Jeanette Rankin, the first woman elected to Congress and an avowed pacifist, cast the only
no vote. Canada and Great Britain also declared war on Japan. Other countries soon followed. Days later, Germany and
Italy declared war on the U.S., and Congress responded with reciprocal declarations. America
was now fully engaged in the global conflict of World War II. But it would be a while before most
Americans felt effects of the war. But in Hawaii, curfews and blackouts went into immediate effect.
Many residents worried that another attack might be coming,
or even an all-out ground assault.
The islands would remain on alert for days.
False rumors also swirled about Japanese residents assisting the attackers
or engaging in sabotage.
Some people accused Japanese plantation workers of cutting signals in the cane fields
or lighting fires to
direct Japanese pilots to Pearl Harbor. One group of armed civilians responded to rumors of Japanese
parachutists poisoning water tanks, but it turned out to be a group of high school kids who volunteered
to guard the tanks. Other citizens feared that Japanese fishermen were secretly signaling offshore
ships and subs, and the day after the attack, four groups of Japanese fishermen were secretly signaling offshore ships and subs. And the day after the attack,
four groups of Japanese fishermen returned to shore west of Pearl Harbor,
where they were strafed by army aircraft.
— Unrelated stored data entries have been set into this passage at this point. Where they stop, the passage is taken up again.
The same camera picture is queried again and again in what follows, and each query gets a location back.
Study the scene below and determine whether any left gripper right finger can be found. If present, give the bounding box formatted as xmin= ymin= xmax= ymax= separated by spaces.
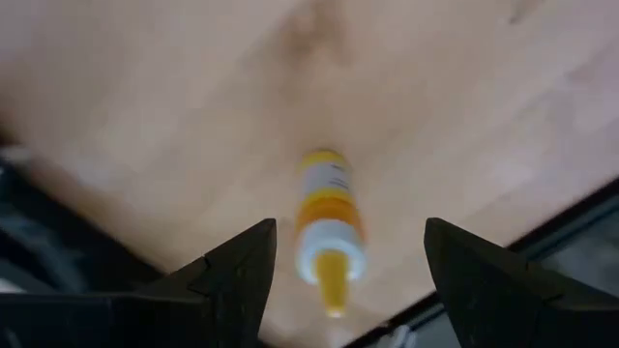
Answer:
xmin=424 ymin=217 xmax=619 ymax=348

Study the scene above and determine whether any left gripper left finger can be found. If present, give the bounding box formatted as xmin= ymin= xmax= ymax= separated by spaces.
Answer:
xmin=137 ymin=217 xmax=278 ymax=348

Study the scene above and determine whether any yellow food coloring bottle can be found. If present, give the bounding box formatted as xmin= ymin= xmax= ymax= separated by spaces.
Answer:
xmin=293 ymin=148 xmax=368 ymax=319

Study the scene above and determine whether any silver metal bracket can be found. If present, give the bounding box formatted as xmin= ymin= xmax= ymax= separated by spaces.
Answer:
xmin=386 ymin=323 xmax=418 ymax=348

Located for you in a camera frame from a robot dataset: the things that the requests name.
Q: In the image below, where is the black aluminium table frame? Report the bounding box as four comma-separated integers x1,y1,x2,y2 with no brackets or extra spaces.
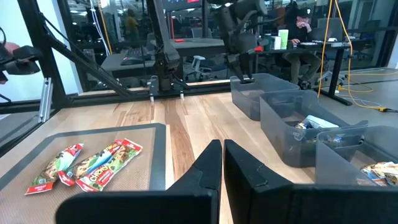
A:
0,0,237,158

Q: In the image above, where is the yellow extension cord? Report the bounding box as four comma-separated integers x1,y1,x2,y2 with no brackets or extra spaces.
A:
317,0,335,98
334,0,398,113

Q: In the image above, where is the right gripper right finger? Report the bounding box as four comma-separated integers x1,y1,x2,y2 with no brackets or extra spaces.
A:
223,139,398,224

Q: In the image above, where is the person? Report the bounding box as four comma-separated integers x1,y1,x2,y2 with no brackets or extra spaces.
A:
281,7,324,91
124,8,141,43

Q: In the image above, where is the green white cup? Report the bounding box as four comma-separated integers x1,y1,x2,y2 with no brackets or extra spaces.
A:
277,29,290,50

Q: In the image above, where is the white office chair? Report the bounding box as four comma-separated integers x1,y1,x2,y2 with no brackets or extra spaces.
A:
185,55,213,82

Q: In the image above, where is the brown silicone baking mat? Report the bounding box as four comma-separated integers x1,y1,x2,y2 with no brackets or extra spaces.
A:
0,122,168,224

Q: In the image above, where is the black office desk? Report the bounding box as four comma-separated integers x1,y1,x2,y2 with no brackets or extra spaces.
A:
257,39,355,106

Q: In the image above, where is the dark grey desk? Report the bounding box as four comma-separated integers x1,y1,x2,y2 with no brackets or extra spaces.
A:
149,37,229,60
99,51,156,75

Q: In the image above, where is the yellow chewy granola bar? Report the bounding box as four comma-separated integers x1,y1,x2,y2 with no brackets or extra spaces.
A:
362,161,398,175
360,169,398,187

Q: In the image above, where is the black lit computer mouse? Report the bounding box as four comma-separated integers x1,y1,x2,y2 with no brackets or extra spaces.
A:
120,53,139,66

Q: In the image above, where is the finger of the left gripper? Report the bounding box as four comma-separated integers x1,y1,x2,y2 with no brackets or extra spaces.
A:
231,55,246,83
244,54,255,82

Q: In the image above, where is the grey translucent plastic bin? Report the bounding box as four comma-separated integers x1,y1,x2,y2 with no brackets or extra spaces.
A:
259,89,370,169
229,72,302,122
315,124,398,187

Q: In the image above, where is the black mounted device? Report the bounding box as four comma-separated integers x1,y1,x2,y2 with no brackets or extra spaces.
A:
0,26,43,103

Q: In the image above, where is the silver aluminium bracket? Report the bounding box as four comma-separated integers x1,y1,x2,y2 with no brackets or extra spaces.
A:
37,77,55,124

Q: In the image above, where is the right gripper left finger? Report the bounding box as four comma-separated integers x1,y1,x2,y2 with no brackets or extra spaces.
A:
55,139,223,224
Six men were killed and seven wounded.
All across the islands,
Japanese residents were scrutinized for any signs of disloyalty.
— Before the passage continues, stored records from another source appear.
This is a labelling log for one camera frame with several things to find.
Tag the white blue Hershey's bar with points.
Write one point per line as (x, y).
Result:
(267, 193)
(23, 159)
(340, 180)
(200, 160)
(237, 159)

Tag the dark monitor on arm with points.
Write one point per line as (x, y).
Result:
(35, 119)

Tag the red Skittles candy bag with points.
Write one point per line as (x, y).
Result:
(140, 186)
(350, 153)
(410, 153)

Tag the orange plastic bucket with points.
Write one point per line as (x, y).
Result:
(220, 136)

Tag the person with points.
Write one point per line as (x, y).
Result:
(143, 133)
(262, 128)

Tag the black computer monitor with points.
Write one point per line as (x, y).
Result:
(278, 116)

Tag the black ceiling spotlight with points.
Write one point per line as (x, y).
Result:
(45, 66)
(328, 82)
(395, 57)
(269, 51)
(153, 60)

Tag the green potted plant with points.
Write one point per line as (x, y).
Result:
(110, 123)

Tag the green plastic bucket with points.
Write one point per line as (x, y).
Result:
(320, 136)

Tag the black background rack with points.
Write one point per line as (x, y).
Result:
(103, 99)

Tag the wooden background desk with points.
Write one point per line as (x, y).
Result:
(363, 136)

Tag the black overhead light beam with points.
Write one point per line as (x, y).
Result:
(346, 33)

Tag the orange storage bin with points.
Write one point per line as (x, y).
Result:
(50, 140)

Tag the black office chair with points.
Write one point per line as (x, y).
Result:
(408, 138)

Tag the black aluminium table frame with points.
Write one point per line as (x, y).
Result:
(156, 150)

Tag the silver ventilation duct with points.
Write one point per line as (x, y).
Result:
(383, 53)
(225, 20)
Military officials began arresting anyone considered suspicious or dangerous.
Most of these were longtime residents of Japanese descent,
including Japanese families trying to leave Honolulu, fearful of another attack.
Many such families, traveling with whatever possessions they could carry,
were detained and accused of looting.
The United States was now at war with Japan.
And that made many view Hawaii's largest ethnic group
as the enemy.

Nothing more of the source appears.